I'm very much in favour of building darknets, but I also want to be
able to communicate with people who don't (yet) use the same darknet
as me. I'd like that communication to be as secure as possible. It
can't be perfectly secure, but we can improve on the status quo.

The system I described improves on the status quo in two ways: it
opportunistically encrypts outgoing email whenever the recipient's PGP
key is available, and it removes incoming email from the provider's
POP/IMAP server as quickly as possible.

If the sender and recipient are both using the system, they'll have
comparable security to a darknet. If only one of them's using the
system, they'll have better security than the status quo, and they'll
still be able to communicate until the second one adopts the system
(if ever).

> PGP doesn't scale due to key management issues, though there are
> nice ways like Steed http://lwn.net/Articles/464137/ 
> http://code.google.com/p/gpg-mailgate/
> 
> Notice you will need a DNS substitute anyway (e.g. pseudo domain
> .fbx) so you can use that to publish your keys for Steed.

Thanks for the link.
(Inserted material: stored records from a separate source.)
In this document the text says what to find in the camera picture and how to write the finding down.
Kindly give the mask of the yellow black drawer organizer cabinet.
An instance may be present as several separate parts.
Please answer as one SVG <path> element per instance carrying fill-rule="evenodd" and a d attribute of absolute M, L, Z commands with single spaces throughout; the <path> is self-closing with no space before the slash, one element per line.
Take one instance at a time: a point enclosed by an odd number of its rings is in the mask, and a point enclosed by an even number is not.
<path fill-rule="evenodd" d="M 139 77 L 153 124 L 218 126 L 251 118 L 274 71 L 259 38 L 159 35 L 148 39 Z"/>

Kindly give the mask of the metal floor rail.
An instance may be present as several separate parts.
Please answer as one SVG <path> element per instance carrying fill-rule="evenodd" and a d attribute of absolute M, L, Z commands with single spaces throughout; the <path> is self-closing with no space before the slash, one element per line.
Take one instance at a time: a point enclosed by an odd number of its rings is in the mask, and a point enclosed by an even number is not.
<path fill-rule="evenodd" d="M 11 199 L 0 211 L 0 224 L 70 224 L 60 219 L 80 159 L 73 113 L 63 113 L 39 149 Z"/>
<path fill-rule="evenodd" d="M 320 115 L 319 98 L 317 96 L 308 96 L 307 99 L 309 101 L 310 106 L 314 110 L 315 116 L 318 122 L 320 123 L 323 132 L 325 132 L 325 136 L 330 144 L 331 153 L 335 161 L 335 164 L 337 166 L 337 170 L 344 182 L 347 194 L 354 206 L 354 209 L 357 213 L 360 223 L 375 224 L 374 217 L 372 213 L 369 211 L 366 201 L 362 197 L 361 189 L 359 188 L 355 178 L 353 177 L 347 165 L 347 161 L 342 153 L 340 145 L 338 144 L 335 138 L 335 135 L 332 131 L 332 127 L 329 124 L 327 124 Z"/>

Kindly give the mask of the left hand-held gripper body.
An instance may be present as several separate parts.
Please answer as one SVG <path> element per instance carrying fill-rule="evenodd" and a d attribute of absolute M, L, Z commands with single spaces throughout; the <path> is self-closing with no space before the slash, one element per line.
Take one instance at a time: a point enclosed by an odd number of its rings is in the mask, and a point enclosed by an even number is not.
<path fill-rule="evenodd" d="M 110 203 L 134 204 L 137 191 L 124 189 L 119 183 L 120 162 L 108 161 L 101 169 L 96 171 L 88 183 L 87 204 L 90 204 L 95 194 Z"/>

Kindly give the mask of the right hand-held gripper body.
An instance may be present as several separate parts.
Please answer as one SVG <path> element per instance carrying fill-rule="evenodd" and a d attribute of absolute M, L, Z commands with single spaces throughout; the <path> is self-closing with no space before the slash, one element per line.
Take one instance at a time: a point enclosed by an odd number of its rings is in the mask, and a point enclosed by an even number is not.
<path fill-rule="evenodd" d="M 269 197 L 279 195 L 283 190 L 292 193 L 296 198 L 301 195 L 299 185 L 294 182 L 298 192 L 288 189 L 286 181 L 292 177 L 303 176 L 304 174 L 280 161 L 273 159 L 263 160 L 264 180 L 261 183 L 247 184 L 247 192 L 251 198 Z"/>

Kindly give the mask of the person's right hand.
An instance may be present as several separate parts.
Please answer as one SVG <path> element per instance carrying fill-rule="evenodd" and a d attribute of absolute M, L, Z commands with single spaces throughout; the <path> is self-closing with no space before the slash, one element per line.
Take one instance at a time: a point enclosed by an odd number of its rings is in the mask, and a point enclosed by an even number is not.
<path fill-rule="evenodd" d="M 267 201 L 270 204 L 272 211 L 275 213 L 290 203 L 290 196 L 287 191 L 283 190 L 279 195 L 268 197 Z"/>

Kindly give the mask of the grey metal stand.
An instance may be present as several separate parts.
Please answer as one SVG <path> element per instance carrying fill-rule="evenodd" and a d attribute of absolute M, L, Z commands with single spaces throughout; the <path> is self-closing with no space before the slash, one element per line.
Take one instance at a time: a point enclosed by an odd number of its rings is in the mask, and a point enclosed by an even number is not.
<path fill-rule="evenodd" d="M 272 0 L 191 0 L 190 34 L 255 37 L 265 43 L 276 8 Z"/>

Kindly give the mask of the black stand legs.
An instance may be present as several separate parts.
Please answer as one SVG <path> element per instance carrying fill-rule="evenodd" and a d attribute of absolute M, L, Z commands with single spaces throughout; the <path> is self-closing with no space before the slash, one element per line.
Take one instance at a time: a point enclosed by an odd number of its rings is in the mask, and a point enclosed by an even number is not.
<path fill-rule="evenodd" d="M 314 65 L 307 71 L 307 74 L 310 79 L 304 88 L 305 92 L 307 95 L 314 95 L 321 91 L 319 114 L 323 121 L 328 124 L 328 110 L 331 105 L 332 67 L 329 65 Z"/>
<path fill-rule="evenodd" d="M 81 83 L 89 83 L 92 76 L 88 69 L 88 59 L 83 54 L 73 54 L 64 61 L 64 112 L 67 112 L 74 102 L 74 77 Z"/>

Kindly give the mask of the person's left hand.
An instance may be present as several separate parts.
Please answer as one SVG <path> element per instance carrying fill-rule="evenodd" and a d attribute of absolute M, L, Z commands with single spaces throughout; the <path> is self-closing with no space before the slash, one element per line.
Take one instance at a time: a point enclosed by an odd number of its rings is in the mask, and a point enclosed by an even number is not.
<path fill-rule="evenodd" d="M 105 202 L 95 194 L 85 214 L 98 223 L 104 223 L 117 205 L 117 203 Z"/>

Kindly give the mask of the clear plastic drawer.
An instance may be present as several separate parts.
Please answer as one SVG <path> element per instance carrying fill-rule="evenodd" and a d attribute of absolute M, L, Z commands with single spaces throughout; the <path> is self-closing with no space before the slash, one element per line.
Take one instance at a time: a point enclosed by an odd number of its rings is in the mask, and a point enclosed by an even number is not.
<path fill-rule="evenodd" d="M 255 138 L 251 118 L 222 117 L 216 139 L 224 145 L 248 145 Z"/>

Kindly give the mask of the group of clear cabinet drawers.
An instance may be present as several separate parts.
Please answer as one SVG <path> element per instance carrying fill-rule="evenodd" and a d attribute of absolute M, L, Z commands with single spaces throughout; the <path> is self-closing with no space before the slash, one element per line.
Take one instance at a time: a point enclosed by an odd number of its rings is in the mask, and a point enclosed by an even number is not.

The system I described doesn't require a DNS
substitute. However, it does depend on an anonymity system like Tor or
I2P for keyserver lookups, in order to make selective MITM attacks
more difficult.

> Your IMAP server should be on your FBX.

Yes, in an ideal world we'd all run our own mail servers. In the real
world it's not possible to run a mail server on a home broadband
connection, and darknet substitutes for email aren't used by the
majority of people. So if we want to be able to communicate with those
people we need to consider short-term incremental improvements on the
status quo, *as well as* working on long-term solutions like darknets.